Le maître du divertissement (Les dents de la mer, Indiana Jones, E.T, Jurassic Park) mais aussi le réalisateur de films que l'on pourrait qualifier de plus "sérieux" (Il faut sauver le soldat Ryan, Munich, La couleur pourpre) n'est pas seulement un cinéaste prolifique mais il est surtout l'un des réalisateurs des plus rentables de l'histoire du septième art.

Le choix de Spielberg à Cannes est osé puisque s'il devait y avoir un symbole de la grosse artillerie cinématographique, de la machine à produire de l'entertainment, il s'agirait bien de Steven Spielberg. Loin du cinéma en tant qu'objet culturel, artistique, avec Spielberg on se trouve au coeur du système hollywodien.

Alors pourquoi donc avoir désigné Spielberg en tant que président du Jury après avoir précédemment choisi comme compatriote le cinéphile Quentin Tarentino (2004), l'acteur du cinéma indépendant Sean Penn (2008), le réalisateur décalé Tim Burton (2010) ou alors la vache sacrée de l'Actors studio Robert de Niro (2011) ?

"J'ai souvent demandé à Steven de présider le jury, mais à chaque fois, il me répondait qu'il tournait. Aussi cette année, quand on m'a dit 'E.T. phone home', j'ai compris et j'ai répondu : enfin !", explique le président du Festival de Cannes.

Ce qui ne répond toutefois pas à la question : pourquoi vouloir faire entrer "ce cinéma là" à Cannes ? Les Oscars sont déjà là pour ça !

Peut-être pour simplement saluer l'oeuvre entière du réalisateur qui, quoiqu'en disent les critiques, a su élever le cinéma commercial à un certain niveau de maîtrise et de qualité. Le dernier Lincoln avec l'impressionnant Daniel Day-Lewis en est un bon exemple.

Il s'agit d'un film à grand budget qui est pourtant totalement privé d'effets spectaculaires. Bavard, le Lincoln de Spielberg est moins académique que l'on aurait pu s'y attendre.

L'Europe, contrairement aux Etats-Unis avec des hommes comme Spielberg ou George Lucas, a été jusque là incapable de concourir dans la catégorie du cinéma rentable, des films à gros sous.
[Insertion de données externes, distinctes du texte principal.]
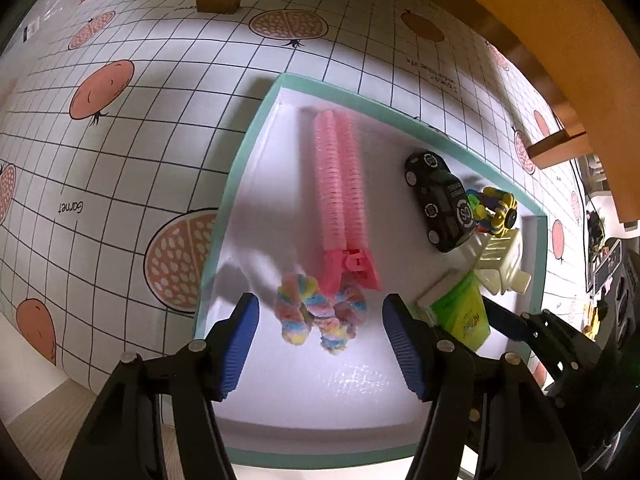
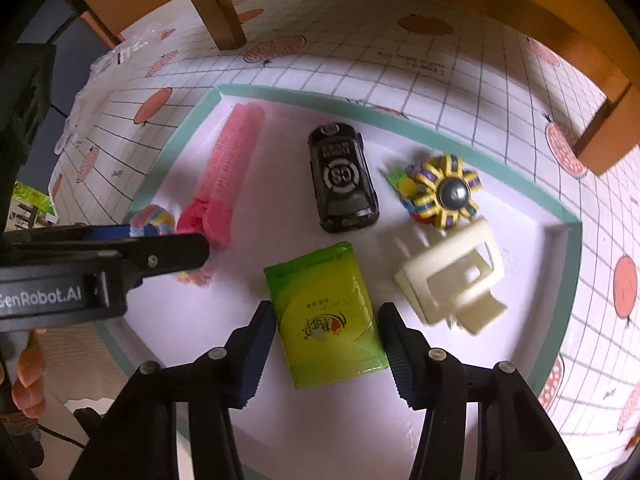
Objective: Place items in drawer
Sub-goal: 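Grasp the green tissue pack with the right tool while the left tool grasps the pastel pipe-cleaner toy, then carry the tissue pack and pipe-cleaner toy into the open drawer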
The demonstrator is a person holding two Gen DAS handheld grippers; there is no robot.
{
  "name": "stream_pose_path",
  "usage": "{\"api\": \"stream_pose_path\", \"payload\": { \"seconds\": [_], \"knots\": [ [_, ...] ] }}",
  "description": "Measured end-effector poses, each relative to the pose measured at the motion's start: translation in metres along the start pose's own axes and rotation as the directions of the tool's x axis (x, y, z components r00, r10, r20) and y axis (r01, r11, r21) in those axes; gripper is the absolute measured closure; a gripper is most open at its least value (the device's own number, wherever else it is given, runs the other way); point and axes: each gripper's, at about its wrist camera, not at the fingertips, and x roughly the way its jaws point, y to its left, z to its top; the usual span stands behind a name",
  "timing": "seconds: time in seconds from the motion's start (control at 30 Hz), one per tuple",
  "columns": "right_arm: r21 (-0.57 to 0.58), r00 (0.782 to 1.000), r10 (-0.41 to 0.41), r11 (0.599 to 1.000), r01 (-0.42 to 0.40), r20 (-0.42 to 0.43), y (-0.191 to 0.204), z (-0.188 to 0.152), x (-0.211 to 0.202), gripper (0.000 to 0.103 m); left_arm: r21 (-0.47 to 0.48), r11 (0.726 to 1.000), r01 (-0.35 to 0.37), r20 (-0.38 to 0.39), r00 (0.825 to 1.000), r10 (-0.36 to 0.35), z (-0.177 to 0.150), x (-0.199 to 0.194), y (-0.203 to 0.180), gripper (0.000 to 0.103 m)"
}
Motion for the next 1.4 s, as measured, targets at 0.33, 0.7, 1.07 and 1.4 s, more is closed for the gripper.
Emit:
{"api": "stream_pose_path", "payload": {
  "seconds": [0.33,0.7,1.07,1.4],
  "knots": [
    [0.049,0.997,-0.003,0.999,0.006,-0.074,-0.007,-0.02,-0.004,0.047,0.033,0.999,-0.038,-0.007,0.999,0.038,0.001,0.01,-0.01,0.055],
    [0.025,0.997,-0.034,0.999,0.036,-0.064,0.005,-0.015,0.001,0.047,0.063,0.997,-0.041,-0.008,0.999,0.042,0.001,0.015,-0.019,0.07],
    [0.021,0.998,-0.047,0.999,0.048,-0.05,0.012,-0.012,-0.002,0.049,0.073,0.997,-0.017,-0.004,1.0,0.017,-0.004,0.006,-0.017,0.087],
    [0.06,1.0,-0.009,0.998,0.01,-0.022,-0.002,-0.008,-0.018,0.05,0.091,0.996,0.024,0.072,0.997,-0.03,-0.006,-0.022,-0.022,0.087]
  ]
}}
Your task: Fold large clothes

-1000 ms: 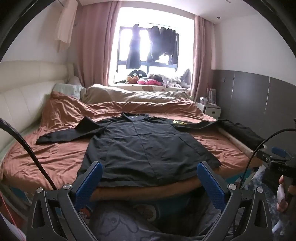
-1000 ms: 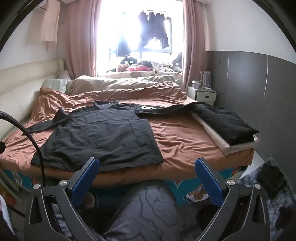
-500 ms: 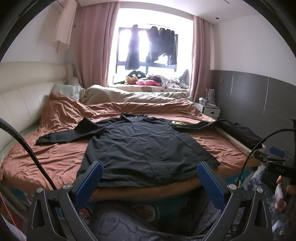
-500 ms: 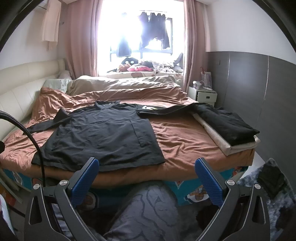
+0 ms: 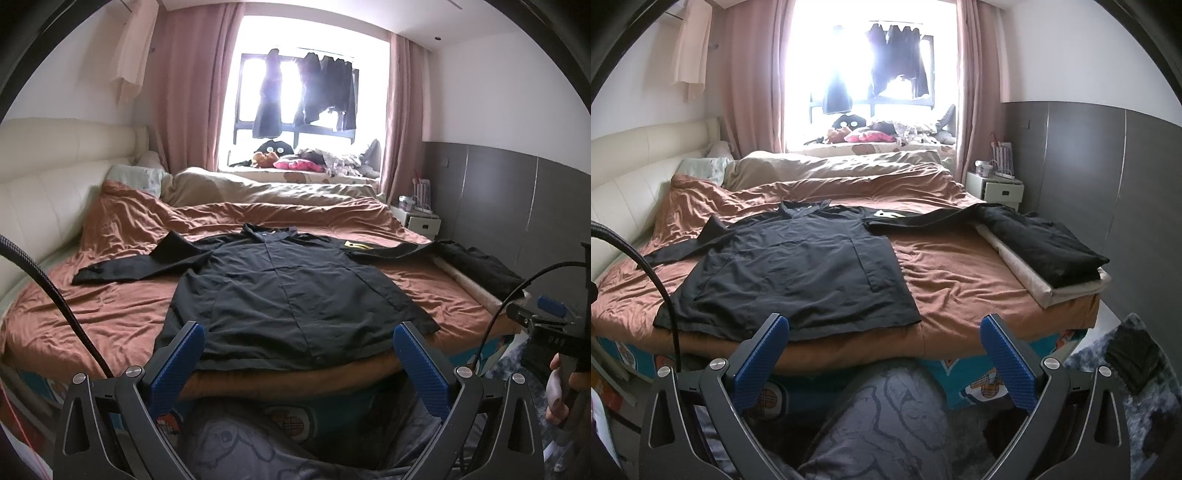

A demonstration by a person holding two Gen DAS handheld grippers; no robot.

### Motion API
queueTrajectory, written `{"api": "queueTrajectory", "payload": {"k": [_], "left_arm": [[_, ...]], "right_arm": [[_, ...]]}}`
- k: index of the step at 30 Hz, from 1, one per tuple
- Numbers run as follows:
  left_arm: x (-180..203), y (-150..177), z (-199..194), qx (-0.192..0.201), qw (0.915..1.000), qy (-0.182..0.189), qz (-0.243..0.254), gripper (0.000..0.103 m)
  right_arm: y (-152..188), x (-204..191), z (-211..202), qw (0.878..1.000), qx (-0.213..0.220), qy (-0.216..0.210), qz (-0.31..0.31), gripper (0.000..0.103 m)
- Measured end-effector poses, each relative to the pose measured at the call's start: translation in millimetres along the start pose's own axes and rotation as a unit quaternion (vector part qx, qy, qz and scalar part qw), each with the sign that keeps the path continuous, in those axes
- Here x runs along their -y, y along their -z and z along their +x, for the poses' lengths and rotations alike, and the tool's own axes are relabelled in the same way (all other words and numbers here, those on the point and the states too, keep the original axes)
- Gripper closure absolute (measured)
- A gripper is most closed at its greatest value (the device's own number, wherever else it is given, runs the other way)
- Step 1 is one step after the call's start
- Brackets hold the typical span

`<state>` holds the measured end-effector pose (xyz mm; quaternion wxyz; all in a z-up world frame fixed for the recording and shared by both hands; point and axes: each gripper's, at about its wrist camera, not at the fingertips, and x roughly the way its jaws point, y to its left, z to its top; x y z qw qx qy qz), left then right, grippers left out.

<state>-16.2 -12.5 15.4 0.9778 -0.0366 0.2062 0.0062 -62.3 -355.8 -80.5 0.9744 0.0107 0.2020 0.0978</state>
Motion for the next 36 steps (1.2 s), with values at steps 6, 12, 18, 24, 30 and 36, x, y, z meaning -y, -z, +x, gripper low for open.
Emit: {"api": "queueTrajectory", "payload": {"k": [6,12,18,24,30,36], "left_arm": [[7.9,-3.4,-5.5,0.003,1.0000,-0.008,-0.004,0.000],[-8.1,3.5,1.8,0.004,0.9999,-0.011,-0.012,0.000],[-11.2,4.9,0.0,0.005,0.9999,-0.009,-0.013,0.000],[-10.3,7.5,1.1,0.006,0.9999,-0.006,-0.011,0.000],[-9.0,5.3,0.2,0.007,0.9998,-0.011,-0.013,0.000],[-9.5,5.1,0.1,0.006,0.9999,-0.011,-0.012,0.000]], "right_arm": [[2.3,2.1,-0.8,1.000,0.002,-0.001,0.003,0.000],[3.1,3.3,-3.3,1.000,0.004,0.001,0.005,0.000],[3.1,2.4,-3.2,1.000,0.006,0.004,0.007,0.000],[4.4,3.7,-2.9,1.000,0.007,0.004,0.007,0.000],[4.7,3.6,-2.1,1.000,0.007,0.004,0.007,0.000],[5.1,3.6,-2.1,1.000,0.007,0.004,0.007,0.000]]}}
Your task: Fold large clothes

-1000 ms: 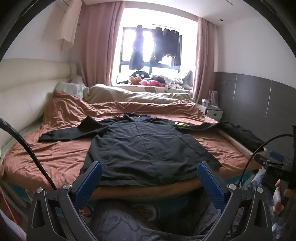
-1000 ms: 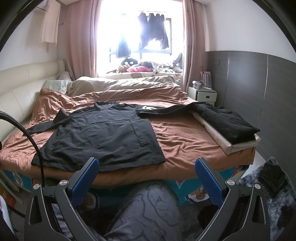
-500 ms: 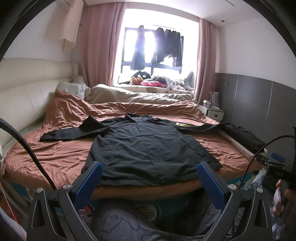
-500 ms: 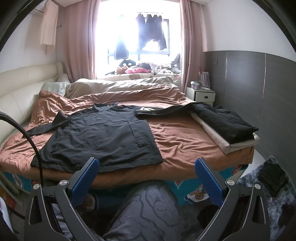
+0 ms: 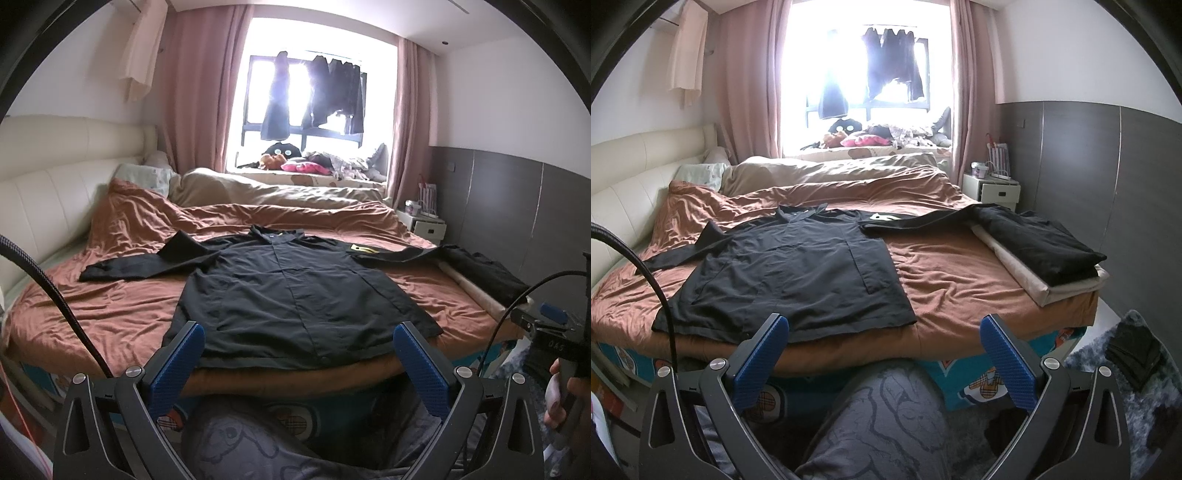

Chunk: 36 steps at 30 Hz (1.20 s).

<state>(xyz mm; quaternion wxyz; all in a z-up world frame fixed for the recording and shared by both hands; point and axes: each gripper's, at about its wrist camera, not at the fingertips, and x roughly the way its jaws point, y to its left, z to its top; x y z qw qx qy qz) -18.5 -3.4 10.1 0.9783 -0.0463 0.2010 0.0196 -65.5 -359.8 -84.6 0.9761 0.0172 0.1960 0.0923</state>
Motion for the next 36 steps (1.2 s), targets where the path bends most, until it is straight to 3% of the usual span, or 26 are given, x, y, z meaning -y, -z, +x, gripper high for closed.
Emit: {"api": "queueTrajectory", "payload": {"k": [16,36], "left_arm": [[-21.4,-5.5,17.0,-0.004,0.9999,-0.010,-0.010,0.000],[-100.5,-29.9,90.5,-0.039,0.9959,-0.073,-0.038,0.000]], "right_arm": [[-10.2,1.9,19.0,1.000,-0.007,-0.009,0.003,0.000],[-55.3,-31.7,125.7,0.997,-0.017,-0.075,-0.021,0.000]]}}
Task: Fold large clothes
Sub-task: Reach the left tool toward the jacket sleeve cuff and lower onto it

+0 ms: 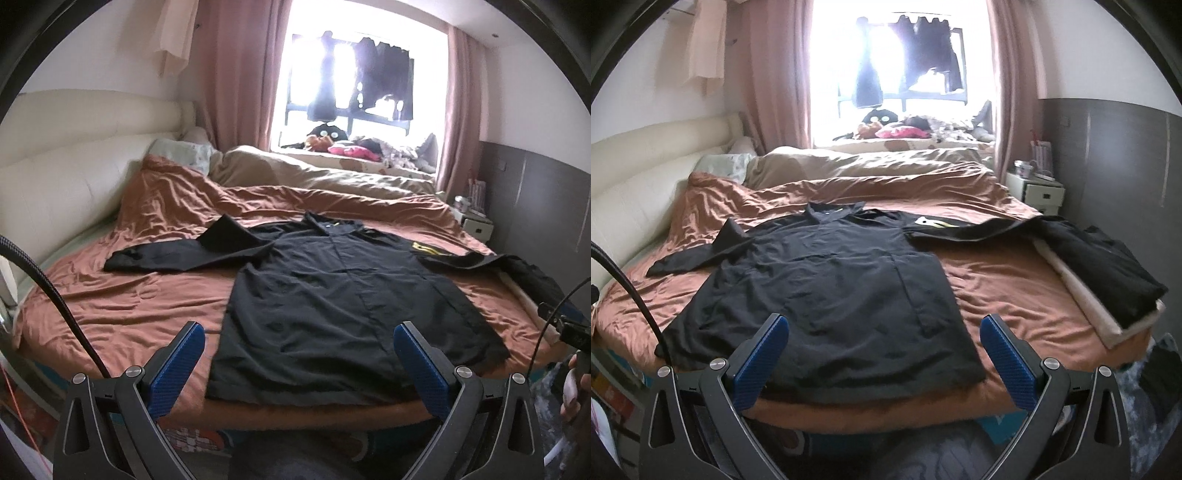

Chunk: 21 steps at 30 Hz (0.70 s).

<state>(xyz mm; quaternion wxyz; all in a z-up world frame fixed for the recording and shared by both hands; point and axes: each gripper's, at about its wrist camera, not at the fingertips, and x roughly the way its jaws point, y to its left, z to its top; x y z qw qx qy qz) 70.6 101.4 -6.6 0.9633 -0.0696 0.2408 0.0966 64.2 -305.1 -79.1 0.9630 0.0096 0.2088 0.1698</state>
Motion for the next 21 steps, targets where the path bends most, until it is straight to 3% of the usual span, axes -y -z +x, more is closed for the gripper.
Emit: {"api": "queueTrajectory", "payload": {"k": [15,21], "left_arm": [[-89.3,-31.2,80.0,-0.026,0.9964,-0.058,-0.056,0.001],[-133.3,-45.8,112.7,-0.039,0.9923,-0.081,-0.085,0.009]], "right_arm": [[-40.0,-20.9,85.6,0.999,-0.028,-0.037,-0.021,0.000],[-60.5,-32.6,121.2,0.998,-0.041,-0.052,-0.023,0.000]]}}
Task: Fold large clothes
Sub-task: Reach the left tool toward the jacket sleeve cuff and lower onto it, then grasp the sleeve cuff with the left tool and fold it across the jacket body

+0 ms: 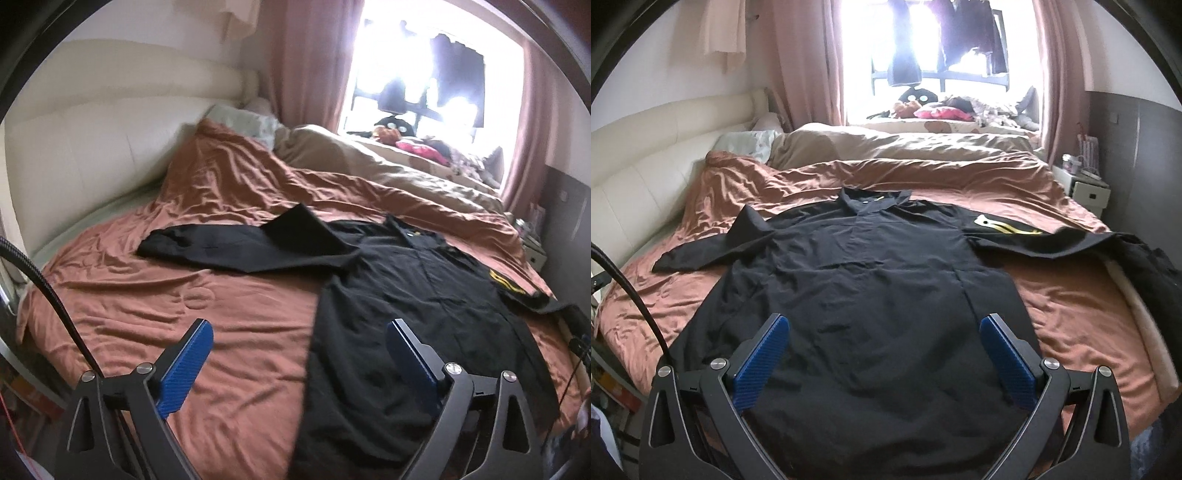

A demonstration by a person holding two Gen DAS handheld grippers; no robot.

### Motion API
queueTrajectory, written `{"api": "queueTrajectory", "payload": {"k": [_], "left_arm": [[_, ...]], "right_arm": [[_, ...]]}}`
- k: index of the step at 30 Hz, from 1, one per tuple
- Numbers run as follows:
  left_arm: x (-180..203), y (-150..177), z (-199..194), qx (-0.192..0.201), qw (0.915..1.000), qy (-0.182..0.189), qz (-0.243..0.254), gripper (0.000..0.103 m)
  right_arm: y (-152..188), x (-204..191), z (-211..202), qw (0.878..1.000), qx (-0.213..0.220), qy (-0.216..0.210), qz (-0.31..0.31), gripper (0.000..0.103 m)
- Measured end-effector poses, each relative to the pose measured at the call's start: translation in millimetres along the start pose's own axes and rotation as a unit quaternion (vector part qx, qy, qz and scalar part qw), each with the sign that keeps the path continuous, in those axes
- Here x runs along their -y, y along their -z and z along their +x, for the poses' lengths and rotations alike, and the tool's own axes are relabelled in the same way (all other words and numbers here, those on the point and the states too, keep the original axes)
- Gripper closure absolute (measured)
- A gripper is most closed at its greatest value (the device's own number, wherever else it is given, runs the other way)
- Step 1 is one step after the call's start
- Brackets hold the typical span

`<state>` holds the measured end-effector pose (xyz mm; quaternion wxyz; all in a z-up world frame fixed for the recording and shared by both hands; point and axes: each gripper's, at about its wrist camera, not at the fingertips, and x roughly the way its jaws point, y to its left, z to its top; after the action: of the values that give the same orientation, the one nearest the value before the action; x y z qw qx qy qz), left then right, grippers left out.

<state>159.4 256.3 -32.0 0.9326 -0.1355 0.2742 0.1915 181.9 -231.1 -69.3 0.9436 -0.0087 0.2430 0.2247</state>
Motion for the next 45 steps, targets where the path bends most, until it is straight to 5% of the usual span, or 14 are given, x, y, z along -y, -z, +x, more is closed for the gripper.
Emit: {"api": "queueTrajectory", "payload": {"k": [13,20,25,40,42,43,45], "left_arm": [[-92.1,-56.8,103.0,-0.032,0.9962,-0.048,-0.065,0.024],[-139.1,-76.9,172.2,-0.070,0.9896,-0.066,-0.107,0.046],[-168.5,-81.2,225.4,-0.103,0.9817,-0.087,-0.134,0.046],[-226.8,-67.0,336.9,-0.180,0.9572,-0.121,-0.192,0.046],[-228.8,-73.3,338.0,-0.171,0.9584,-0.132,-0.187,0.070],[-232.1,-77.8,338.0,-0.167,0.9587,-0.130,-0.191,0.091],[-236.3,-86.1,335.2,-0.158,0.9595,-0.113,-0.204,0.098]], "right_arm": [[-50.7,-33.5,92.8,0.998,-0.019,-0.029,-0.045,0.005],[-71.0,-59.8,145.4,0.995,-0.030,-0.037,-0.084,0.015],[-79.3,-80.9,187.1,0.992,-0.056,-0.047,-0.106,0.032],[-103.3,-124.8,271.5,0.989,-0.101,-0.047,-0.093,0.033],[-108.2,-130.1,286.4,0.989,-0.109,-0.062,-0.084,0.033],[-109.6,-131.1,292.5,0.988,-0.112,-0.068,-0.081,0.033],[-113.0,-135.9,308.4,0.987,-0.120,-0.079,-0.075,0.033]]}}
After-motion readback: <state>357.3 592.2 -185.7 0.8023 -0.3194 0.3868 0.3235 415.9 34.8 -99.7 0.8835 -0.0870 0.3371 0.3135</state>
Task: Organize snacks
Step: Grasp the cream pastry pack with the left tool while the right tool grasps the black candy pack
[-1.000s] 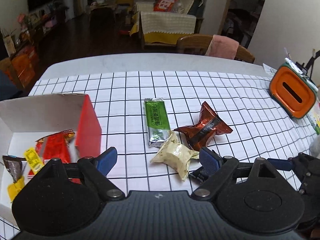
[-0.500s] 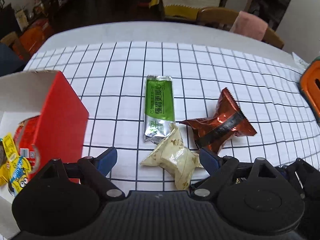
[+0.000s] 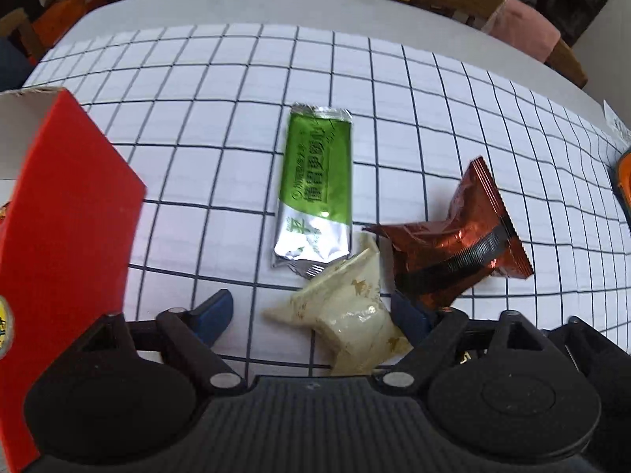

Les exemples de grosses productions françaises, italiennes, espagnoles, sont généralement médiocres voir catastrophiques. L'Europe excelle dans le cinéma indépendant (même si les Etats-Unis ne sont pas en reste), mais n'a jamais su briller sur le terrain des 007, des Indiana Jones, des Star Wars et autres produits qui réconcilient critique et grand public.

Cannes dont le but est de promouvoir justement le bon cinéma (rappelons que le président du jury 2012 était le réalisateur italien Nanni Moretti), a donc choisi d'offrir un rôle à contre emploi au réalisateur et faire peut-être aussi un geste de la main au cinéma populaire.

"C'est pour moi un grand honneur et un immense privilège de présider le jury d'un festival qui ne cesse de prouver, inlassablement, que le cinéma est le langage du monde" a déclaré Steven Spielberg dans un communiqué.